N6-methyladenosine (m6A) is the most abundant messenger RNA (mRNA) modification that occurs in humans, occupying 0.1% to 0.4% total adenosine residues [10]. The m6A modification represents a dynamic reversible process in humans [11]. Hence, exploring the regulatory genes may assist to uncover the roles and mechanisms of m6A modification at posttranscriptional levels. Emerging evidences have confirmed that deregulation and genetic alterations of m6A modifiers contribute to HCC initiation and progression [12]. For instance, m6A reader YTHDF1 accelerates HCC progression via inducing FZD5 mRNA translation with an m6A-dependent manner [13]. M6A eraser ALKBH5 inhibits malignancy of HCC through m6A-dependent epigenetic suppression of LYPD1 [14]. M6A writer KIAA1429 facilitates migration and invasion of HCC through elevating m6A-mediated ID2 level [15]. HCC progression represents a multistep event, comprising the genetic and epigenetic alterations within tumor cells and the surrounding tumor microenvironment (TME) [16]. Cancer cells elicit various biological behavior alterations via the direct or indirect interplay with TME [17]. The in-depth comprehending of the diverse and complex TME may reveal its key roles in tumor development, immune escape, and immunotherapeutic responsiveness [18]. Emerging evidence suggests that TME is specially correlated to m6A modification [19]. For instance, m6A eraser ALKBH5 may enhance the effects of anti-PD-1 agent through modulating lactate accumulation along with immunosuppressive cell populations in the TME [20]. Inhibiting m6A writers METTL3/14 may increase the responsiveness to anti-PD-1 therapy [21]. Nevertheless, above findings are limited to one or two m6A modifiers due to limited technology. Hence, comprehensively discerning the TME traits modulated by different m6A modifiers may enhance the cognition of antitumor immunity.

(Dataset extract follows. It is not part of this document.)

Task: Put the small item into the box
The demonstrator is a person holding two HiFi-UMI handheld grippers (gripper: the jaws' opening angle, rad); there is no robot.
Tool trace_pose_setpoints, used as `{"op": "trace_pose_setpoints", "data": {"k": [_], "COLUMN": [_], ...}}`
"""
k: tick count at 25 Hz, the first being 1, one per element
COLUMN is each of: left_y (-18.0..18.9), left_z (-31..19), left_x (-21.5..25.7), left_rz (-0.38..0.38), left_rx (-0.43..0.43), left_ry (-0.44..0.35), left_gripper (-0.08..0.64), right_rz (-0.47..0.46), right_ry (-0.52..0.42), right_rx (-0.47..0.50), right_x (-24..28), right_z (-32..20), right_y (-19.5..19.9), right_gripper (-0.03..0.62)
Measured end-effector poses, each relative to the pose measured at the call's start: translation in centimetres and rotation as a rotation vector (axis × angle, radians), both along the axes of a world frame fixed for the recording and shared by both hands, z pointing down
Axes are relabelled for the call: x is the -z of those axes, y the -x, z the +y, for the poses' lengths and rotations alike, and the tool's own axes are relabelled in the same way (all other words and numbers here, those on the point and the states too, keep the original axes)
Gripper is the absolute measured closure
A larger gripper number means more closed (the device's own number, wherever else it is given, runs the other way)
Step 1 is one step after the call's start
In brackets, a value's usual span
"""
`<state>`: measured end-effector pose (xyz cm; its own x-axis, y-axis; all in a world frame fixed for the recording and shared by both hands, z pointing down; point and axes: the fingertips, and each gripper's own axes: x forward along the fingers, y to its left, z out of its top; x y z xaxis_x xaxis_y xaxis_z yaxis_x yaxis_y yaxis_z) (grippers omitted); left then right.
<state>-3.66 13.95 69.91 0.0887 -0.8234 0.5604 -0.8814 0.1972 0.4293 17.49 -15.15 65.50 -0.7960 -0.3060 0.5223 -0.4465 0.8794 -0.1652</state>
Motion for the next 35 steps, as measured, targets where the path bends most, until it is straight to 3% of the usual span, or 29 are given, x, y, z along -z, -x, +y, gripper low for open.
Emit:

Herein, we presented an overall evaluation concerning the interactions of m6A modification with TME traits through integration of the HCC transcriptomic and genomic profiles from public data sets. We established three m6A modification patterns with diverse outcomes and TME. Also, an m6A scoring system was proposed for quantifying the m6A modification patterns, which could predict survival outcomes and immunotherapy responses. Thus, m6A machinery exerts a nonnegligible function in shaping diverse TME and regulating cancer immunity in HCC.

2. Materials and Methods

2.1. Acquisition of HCC Cohorts and Preprocessing

Transcriptome profiling and clinicopathological annotation of HCC were gathered from The Cancer Genome Atlas (TCGA) together with Gene-Expression Omnibus (GEO) repositories. Specimens with incomplete follow-up data were removed. For TCGA data set, RNA-seq profiling (FPKM value) of 373 HCC samples and 50 normal samples was gained from the Genomic Data Commons (GDC, https://portal.gdc.cancer.gov/) with TCGAbiolinks package [22]. Afterwards, FPKM was converted to TPM form. Somatic mutations and copy number variations (CNVs) were also retrieved from TCGA. For microarray data from the GSE14520 data set, the raw “CEL” file of 242 HCC samples was retrieved, which was corrected by background and normalized by quantile with robust multiarray averaging algorithm [23]. Through Rcircos package [24], the locations of 23 m6A modifiers in chromosome were drawn. The clinical information of TCGA and GSE14520 data sets was shown in Supplementary Tables 1 and 2.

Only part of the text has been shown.